● Work request
Please go through the records below and return every line holding the word "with".

● Source records
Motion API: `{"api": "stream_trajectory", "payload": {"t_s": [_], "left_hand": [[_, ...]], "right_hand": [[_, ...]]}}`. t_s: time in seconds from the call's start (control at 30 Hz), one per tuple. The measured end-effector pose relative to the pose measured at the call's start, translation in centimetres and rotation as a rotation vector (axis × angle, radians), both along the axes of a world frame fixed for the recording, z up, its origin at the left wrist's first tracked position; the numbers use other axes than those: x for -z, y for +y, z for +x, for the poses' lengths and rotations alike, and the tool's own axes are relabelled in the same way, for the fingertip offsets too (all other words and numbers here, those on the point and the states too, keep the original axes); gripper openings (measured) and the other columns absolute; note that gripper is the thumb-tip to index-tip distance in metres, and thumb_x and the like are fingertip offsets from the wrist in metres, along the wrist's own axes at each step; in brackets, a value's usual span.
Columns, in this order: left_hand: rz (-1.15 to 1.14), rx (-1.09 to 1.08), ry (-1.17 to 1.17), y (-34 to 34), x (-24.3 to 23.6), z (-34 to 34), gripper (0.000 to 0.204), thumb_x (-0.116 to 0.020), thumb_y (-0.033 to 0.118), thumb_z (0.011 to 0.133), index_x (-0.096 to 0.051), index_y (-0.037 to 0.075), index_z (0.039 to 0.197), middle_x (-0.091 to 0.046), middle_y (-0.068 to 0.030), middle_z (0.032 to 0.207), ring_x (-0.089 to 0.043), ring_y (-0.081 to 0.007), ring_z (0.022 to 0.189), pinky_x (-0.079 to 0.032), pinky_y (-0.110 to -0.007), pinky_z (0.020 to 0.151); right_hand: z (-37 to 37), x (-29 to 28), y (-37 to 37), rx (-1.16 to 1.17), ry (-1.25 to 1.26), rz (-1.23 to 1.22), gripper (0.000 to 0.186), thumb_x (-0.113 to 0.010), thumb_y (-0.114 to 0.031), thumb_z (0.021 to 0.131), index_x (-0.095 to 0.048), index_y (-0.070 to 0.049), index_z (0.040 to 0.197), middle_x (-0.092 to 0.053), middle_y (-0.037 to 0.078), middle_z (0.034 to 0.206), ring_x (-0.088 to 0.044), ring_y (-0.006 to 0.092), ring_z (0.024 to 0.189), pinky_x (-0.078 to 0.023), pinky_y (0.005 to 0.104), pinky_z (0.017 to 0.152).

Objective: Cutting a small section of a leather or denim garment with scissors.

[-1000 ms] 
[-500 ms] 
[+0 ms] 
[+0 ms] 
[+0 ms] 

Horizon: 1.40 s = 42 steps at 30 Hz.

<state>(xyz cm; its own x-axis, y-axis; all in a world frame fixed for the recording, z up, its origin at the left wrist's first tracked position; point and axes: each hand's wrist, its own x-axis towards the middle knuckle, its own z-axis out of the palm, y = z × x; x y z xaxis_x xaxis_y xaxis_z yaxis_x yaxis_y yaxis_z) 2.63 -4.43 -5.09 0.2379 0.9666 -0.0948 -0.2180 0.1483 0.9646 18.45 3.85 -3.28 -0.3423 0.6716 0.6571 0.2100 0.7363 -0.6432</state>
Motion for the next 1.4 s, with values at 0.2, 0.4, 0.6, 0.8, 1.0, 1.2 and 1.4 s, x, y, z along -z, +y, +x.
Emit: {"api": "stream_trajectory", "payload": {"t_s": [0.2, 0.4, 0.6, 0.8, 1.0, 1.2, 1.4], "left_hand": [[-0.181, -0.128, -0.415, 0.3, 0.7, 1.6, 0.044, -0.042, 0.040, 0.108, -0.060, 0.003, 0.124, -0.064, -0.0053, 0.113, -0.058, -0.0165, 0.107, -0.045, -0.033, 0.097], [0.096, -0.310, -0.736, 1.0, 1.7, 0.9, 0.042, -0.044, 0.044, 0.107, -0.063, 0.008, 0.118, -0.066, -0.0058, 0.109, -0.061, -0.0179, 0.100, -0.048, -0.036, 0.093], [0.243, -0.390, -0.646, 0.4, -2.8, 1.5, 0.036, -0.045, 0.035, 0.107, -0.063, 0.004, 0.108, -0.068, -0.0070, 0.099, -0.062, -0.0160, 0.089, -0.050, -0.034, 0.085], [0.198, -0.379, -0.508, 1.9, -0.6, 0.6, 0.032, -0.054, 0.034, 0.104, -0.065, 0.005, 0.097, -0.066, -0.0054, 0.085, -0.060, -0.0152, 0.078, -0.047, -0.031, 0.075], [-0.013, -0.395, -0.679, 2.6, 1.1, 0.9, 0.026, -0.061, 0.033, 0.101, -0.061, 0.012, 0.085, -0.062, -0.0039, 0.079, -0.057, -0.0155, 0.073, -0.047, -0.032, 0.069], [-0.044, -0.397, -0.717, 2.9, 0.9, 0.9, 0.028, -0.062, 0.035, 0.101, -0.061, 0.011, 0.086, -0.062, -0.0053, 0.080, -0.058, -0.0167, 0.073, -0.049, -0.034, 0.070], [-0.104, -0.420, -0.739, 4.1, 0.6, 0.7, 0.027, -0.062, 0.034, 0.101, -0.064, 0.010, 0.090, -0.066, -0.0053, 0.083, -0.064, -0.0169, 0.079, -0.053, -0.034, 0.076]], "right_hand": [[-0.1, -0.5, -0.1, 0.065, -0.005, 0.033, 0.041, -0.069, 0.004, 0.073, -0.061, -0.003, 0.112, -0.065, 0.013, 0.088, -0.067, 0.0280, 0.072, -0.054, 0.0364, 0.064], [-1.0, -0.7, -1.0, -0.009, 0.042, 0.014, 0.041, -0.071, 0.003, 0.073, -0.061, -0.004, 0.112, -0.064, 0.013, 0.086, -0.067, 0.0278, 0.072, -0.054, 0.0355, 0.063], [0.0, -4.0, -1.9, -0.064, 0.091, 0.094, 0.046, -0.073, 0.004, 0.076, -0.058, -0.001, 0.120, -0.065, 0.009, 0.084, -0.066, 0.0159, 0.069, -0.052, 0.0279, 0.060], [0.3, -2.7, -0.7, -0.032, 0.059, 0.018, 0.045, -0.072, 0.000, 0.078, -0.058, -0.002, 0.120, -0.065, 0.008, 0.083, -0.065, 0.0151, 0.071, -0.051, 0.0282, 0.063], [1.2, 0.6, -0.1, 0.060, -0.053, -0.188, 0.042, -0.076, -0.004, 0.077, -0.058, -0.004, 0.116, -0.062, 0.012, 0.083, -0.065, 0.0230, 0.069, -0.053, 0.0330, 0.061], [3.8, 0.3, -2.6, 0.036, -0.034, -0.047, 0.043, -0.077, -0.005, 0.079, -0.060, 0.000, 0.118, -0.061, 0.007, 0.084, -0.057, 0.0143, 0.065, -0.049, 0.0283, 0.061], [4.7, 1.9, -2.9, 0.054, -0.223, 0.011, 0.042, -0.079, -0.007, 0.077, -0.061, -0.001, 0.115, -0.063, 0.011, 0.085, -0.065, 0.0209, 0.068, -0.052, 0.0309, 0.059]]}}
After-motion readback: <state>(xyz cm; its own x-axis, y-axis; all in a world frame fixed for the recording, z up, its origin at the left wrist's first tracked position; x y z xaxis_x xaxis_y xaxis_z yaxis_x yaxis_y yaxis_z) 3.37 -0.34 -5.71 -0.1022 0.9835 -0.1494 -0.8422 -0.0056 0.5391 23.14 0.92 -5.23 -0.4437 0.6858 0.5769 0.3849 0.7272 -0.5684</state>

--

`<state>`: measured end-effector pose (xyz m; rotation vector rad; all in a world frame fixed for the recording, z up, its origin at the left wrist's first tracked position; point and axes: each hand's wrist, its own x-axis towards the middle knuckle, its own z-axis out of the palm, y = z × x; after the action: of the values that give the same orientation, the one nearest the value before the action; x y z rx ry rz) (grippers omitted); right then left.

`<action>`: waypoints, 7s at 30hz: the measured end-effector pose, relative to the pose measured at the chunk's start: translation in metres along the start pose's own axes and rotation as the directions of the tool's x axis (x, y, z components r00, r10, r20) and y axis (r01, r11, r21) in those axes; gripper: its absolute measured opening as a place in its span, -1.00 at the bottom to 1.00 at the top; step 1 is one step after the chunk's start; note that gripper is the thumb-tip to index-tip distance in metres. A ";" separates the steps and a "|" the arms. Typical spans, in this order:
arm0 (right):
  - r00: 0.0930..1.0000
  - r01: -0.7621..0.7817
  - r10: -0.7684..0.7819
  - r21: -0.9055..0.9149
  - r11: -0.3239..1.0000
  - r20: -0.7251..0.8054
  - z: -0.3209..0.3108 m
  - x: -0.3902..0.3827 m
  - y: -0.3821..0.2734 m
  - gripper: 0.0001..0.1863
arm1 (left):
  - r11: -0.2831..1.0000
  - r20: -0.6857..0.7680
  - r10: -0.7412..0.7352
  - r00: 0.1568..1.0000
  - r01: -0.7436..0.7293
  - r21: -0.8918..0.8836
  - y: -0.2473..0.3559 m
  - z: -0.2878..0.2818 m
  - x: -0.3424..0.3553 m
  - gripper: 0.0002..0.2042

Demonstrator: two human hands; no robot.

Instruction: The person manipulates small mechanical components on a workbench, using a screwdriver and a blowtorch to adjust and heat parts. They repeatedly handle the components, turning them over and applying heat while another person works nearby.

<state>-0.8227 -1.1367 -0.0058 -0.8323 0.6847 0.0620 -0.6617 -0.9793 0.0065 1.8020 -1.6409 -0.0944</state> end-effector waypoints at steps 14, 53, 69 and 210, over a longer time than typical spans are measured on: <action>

● Result for this exercise
Objective: Cutting a small section of a leather or denim garment with scissors.
Motion for the next 1.4 s, with values at 0.2, 0.4, 0.6, 0.8, 1.0, 1.2 and 1.4 s, x, y, z along -z, +y, +x.

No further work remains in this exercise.